In other words, they learn from data. An interesting aspect of Machine Learning is that machines can improve their performance each time they complete the task, as they gain experience and more data.
The goal of Machine Learning is to enable machines to learn ‘stuff’, allowing them to analyse huge amounts of data, identify patterns and make predictions based on what they have learnt.

Today, organisations need sophisticated tools and intelligent applications that can talk, listen, interact, analyse and make decisions with unprecedented speed and accuracy. This is because, on the one hand, organisations have access to huge amounts of information and data, while on the other, their users demand a faster and more personalised service. This is why Machine Learning has become one of the most efficient answers to contemporary business challenges.


Three pillars of Machine Learning

Machine learning techniques can be divided into three main categories: supervised learning, unsupervised learning and reinforcement learning. In supervised machine learning, machines are provided with some examples or data that have been previously annotated and tagged by humans correctly and completely.
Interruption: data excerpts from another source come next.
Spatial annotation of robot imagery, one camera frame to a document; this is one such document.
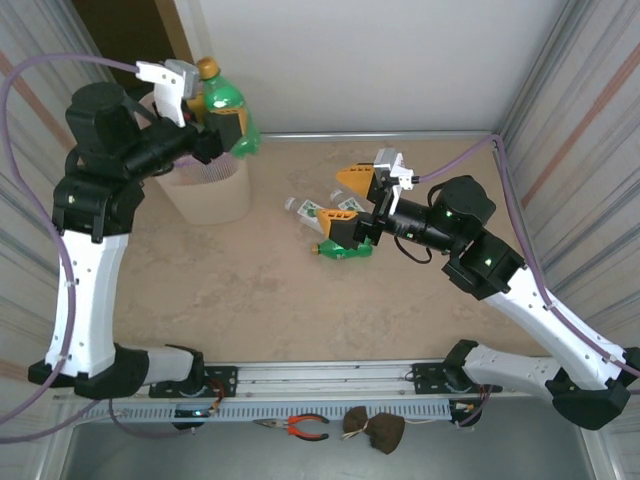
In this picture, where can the green soda bottle yellow cap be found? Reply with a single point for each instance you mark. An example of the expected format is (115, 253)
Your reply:
(340, 254)
(225, 95)

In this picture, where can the lime label clear bottle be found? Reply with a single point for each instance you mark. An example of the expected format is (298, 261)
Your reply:
(306, 210)
(350, 204)

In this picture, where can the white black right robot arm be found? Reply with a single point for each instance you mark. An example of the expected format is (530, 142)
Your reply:
(550, 320)

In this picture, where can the pink plastic waste bin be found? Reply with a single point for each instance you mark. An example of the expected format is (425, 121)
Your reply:
(215, 200)

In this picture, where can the brown cloth bag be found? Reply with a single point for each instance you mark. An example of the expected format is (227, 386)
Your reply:
(385, 432)

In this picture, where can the aluminium frame bar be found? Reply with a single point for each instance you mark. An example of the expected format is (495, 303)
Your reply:
(400, 136)

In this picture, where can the aluminium mounting rail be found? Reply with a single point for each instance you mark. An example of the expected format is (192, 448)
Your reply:
(320, 375)

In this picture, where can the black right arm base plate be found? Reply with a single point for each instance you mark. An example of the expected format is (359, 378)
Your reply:
(425, 377)

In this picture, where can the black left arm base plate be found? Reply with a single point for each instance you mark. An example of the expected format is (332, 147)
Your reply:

Data annotation consists of the activity of labelling or tagging specific elements within the training data, such as text, images, audio or video, in order to enable machines to understand its contents and identify crucial information. The machines use these examples to learn to make predictions by identifying patterns and associations between the data. Once trained, it can apply this knowledge to new, unseen data, accurately predicting outcomes based on the learned patterns.

The annotated data is subsequently used to train the models, playing a crucial role in ensuring the quality of data collection, as the annotated datasets serve as a reference or benchmark standard for evaluating model performance and the overall quality of other datasets.
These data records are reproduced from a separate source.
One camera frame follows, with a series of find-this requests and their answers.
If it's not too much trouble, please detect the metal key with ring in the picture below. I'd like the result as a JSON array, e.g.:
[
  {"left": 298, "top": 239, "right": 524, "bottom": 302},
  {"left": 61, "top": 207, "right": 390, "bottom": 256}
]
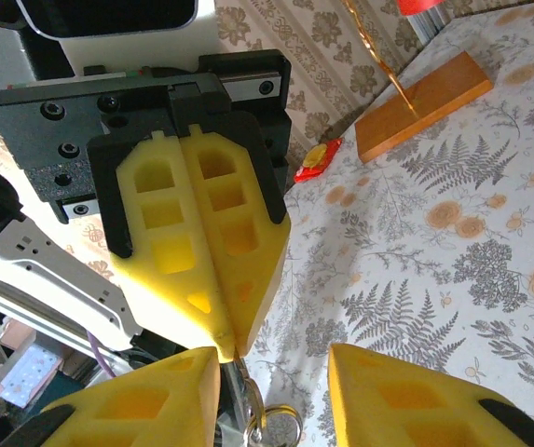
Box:
[{"left": 217, "top": 356, "right": 304, "bottom": 447}]

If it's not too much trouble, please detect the red snack packet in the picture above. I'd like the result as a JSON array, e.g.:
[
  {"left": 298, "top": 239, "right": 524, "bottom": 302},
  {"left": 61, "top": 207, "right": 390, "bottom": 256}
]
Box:
[{"left": 293, "top": 138, "right": 344, "bottom": 184}]

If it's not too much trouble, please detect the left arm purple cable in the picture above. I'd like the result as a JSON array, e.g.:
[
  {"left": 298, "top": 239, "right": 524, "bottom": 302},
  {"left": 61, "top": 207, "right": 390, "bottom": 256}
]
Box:
[{"left": 84, "top": 329, "right": 118, "bottom": 379}]

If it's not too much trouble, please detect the floral table mat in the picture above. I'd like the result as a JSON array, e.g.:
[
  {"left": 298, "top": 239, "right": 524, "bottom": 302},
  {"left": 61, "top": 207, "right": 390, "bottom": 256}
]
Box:
[{"left": 242, "top": 0, "right": 534, "bottom": 447}]

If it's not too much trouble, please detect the gold wire stand wooden base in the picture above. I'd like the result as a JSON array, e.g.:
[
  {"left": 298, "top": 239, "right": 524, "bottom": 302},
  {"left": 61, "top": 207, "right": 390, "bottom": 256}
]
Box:
[{"left": 344, "top": 0, "right": 495, "bottom": 165}]

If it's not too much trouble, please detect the red wine glass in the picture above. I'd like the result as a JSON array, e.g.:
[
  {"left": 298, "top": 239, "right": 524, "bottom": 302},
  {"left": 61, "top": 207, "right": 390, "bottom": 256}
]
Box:
[{"left": 395, "top": 0, "right": 445, "bottom": 16}]

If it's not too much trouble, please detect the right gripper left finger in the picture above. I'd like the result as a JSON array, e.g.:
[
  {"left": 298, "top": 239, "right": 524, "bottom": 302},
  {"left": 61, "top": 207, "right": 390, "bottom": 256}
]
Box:
[{"left": 0, "top": 346, "right": 222, "bottom": 447}]

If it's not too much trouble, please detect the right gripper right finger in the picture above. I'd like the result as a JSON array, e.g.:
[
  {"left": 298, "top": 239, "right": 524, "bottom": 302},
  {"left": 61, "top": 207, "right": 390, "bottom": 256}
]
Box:
[{"left": 329, "top": 343, "right": 534, "bottom": 447}]

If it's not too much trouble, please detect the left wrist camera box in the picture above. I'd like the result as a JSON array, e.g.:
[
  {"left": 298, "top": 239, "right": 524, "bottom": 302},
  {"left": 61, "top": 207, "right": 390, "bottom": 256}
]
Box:
[{"left": 0, "top": 0, "right": 216, "bottom": 104}]
Unsupervised learning, on the other hand, deals with unlabelled data. The model attempts to identify patterns or relationships within the data without explicit guidance. It uncovers hidden structures and groups data according to similarities.

Reinforcement learning adopts an interactive approach, similar to a persistent learner who progresses by trial and error. The model receives feedback in the form of rewards or penalties based on its actions, which guide it to make better decisions over time. This dynamic learning process allows the AI to continuously improve and make optimal choices in complex environments.


Not just research and analysis: commercial applications of Machine Learning

Machine Learning has numerous applications in various fields. For example, in the healthcare sector, ML models can analyse medical data to help diagnose diseases and predict patient outcomes. In the financial sector, ML algorithms are used for fraud detection and stock market forecasting. In marketing, ML can analyse customer behaviour to provide personalised recommendations and targeted ads.

As the field of Machine Learning continues to advance, its potential for solving complex problems and simplifying our lives becomes increasingly evident. The availability of powerful computational resources such as Graphics Processing Units (GPUs) has enabled the execution of increasingly complex and sophisticated models, facilitating the transition from Machine Learning to Deep Learning. These two disciplines share the same principles, but the capabilities of deep learning have made it possible to tackle and solve increasingly intricate problems (an example of this is the incredible results achieved by systems based on Large Language Models such as GPT chat).

At Almawave, we take a state-of-the-art approach by seamlessly integrating different machine learning techniques (combined with symbolic reasoning techniques) to perform natural language processing tasks. Our goal is to leverage the strengths of each technology while mitigating the limitations, ensuring the delivery of tailor-made solutions for each use case. This is our Composite AI approach, which allows us to deliver the optimal, tailor-made results to meet the unique requirements of each context.